Listen to: Gloria Becker with Lalo Guerrero and the Don Ralke Quintet - Sixteen Pounds (Housewife's Lament) (Real label 45, circa 1956)

(click for audio)

Friday, August 24, 2007

"All the 'extras' at no extra cost", it says...

...So presumably then, the woman was a stock accessory, not an optional add-on?

If she was shipped with the car direct from the factory, did she at least get to ride *inside* the car during the trip over on the container ship?

Who handled the insurance for that? Did that cost factor in to the price of the car?

Wouldn't the station wagon need to be cleaned upon arrival? I mean, after this woman had been living in it, or on top of it for a while?

Would she have needed a passport? A green card? Or a pink slip?

Was she under warranty?

This ad leaves SO many unanswered questions...

We live in a strange world. Whether on a personal scale or a global one, we all do what we can to make it a better place, but war and famine and all the other little horsemen will continue to ride.

I feel that part of staying sane in our modern age is to embrace and celebrate the absurdity of the world we live in, and don't forget to share.

Here's another small batch of little 'reasons to be cheerful' for this week.
They exist in the world simultaneous with natural calamities, scandal, intolerance, pointless death and other distractions.

1. This world used to contain Ian Dury.
- - Or rather, it tried to.
He checked out in 2000, at age 58.

An amazing performer, his music still puts a smile on my face, and of course, he's the inspiration for the title of this weekly (weakly?) feature.

In case you missed it, the song was
'Reasons To Be Cheerful, Pt. 3', first released by
Ian Dury and the Blockheads in 1979.

- Here's a link to an audio-only live recording of the song at YouTube.

- Here's a link to the text of the elusive lyrics, and another to a scholarly analysis of their meaning.

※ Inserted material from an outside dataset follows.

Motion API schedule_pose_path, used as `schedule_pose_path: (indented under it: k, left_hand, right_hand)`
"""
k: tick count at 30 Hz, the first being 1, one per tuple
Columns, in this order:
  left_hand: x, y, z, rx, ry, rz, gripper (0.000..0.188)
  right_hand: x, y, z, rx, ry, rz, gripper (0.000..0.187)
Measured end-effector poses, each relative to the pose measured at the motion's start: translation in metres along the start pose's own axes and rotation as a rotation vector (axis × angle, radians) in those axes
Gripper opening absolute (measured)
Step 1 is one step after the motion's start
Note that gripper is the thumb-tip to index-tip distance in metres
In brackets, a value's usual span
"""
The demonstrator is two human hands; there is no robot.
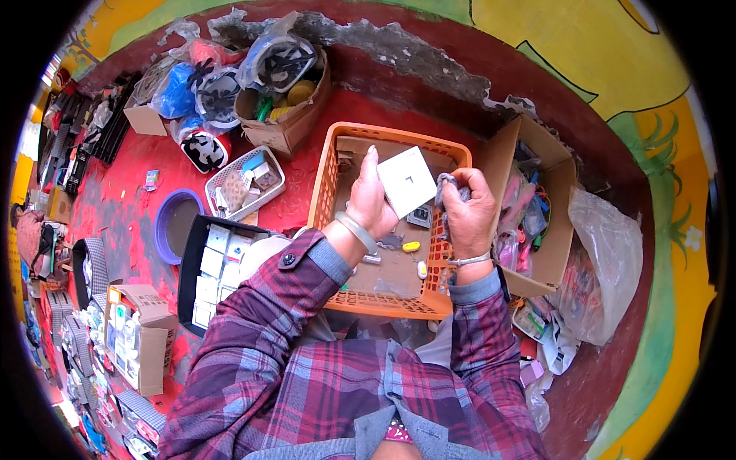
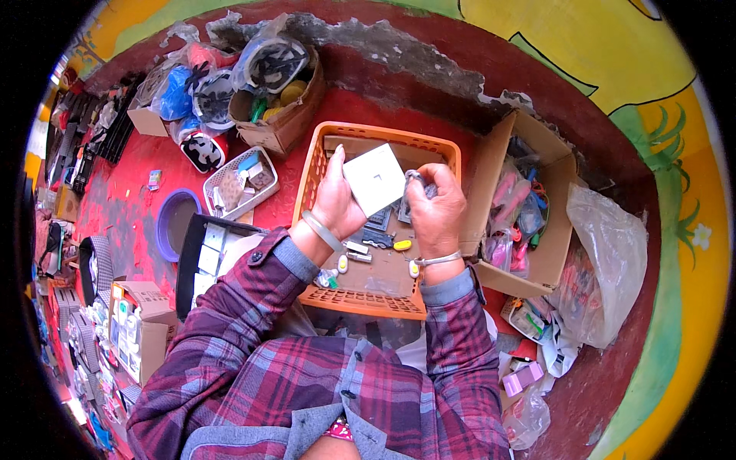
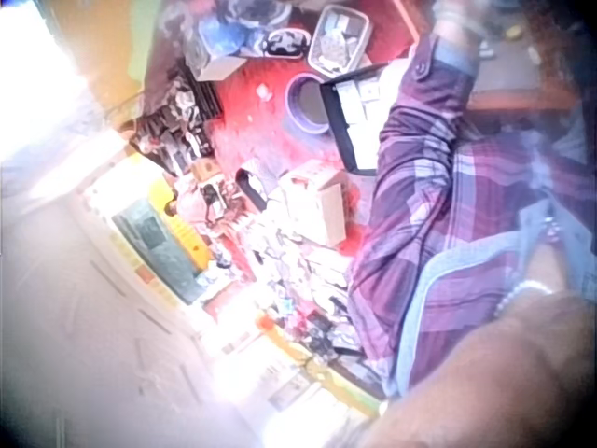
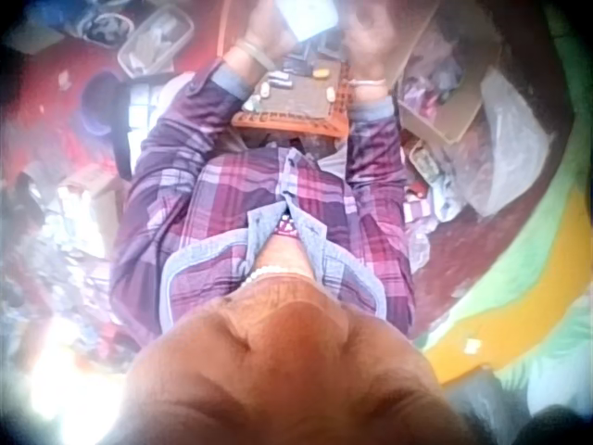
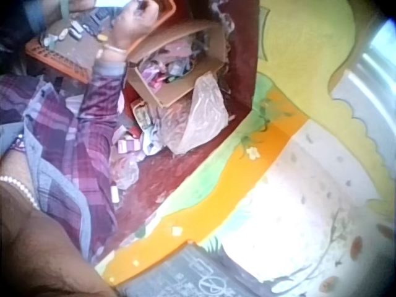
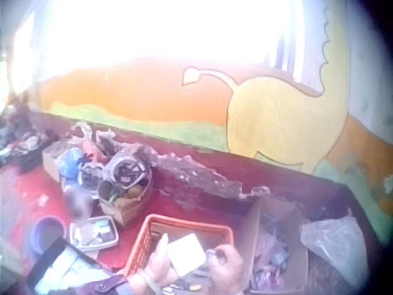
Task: The person wipes electrical switch components with a cloth and places them into a black tray and an orange basket.
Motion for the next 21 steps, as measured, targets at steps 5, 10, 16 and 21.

- Here's a link to actual moving video footage of
Ian Dury and the Blockheads, performing
'What a waste' under the end credits of the old British TV show, 'Revolver', as introduced by the giant video head of emcee Peter Cook.

2. I've had this bookmarked for several years now.

I only wish that when and if the day ever arrives that I've attained the proper financial and spiritual resources in my life to acquire my own 9-foot tall authorized facsimile of The Lawgiver statue from Planet of the Apes that they will still be available.

People think I'm kidding.
Nope, not kidding.

Hopefully I'd be able to have a spot for it someday that will do it justice.

I'll let you know if it ever happens...
(Don't hold your breath waiting)

Meanwhile, get the full skinny at Apemania - The Official Planet Of The Apes Tribute Website.




3a. I'm so thankful for GOOD fresh produce when I can get it, and I sure miss it when I can't.
I've been missing the variety (and caliber) of food that was available when I lived in the bay area. Which leads to...

3b. I'm happy for successful improvisation in the kitchen, on those occasions when I can pull it off.
I have a small repertoire of some good staple recipes I'm mostly satisfied with, but sometimes one is faced with few options among the leftovers in the fridge, y'know?
This evening for dinner I cobbled together a quick 'naive' Oyakodon - - naive, as in I didn't know what I was doing. So perhaps it was more of a 'O-mock-odon'.
Okay, okay, so truth be told, it was really just a soft scramble with some green onion, leftover bits of chicken, and a dash of soymilk and other stuff dumped over hot brown rice.
No proper sauce or nothin'. But it was hearty, filling, and most importantly, it did manage to put me in mind of some of my favorite Japanese food I haven't had in so long.

So maybe 'success' in the kitchen is all relative?

4. Planned for an October release, Chronicle Books is issuing the first english-language book on the life and career of Japanese special-effects pioneer Eiji Tsuburaya.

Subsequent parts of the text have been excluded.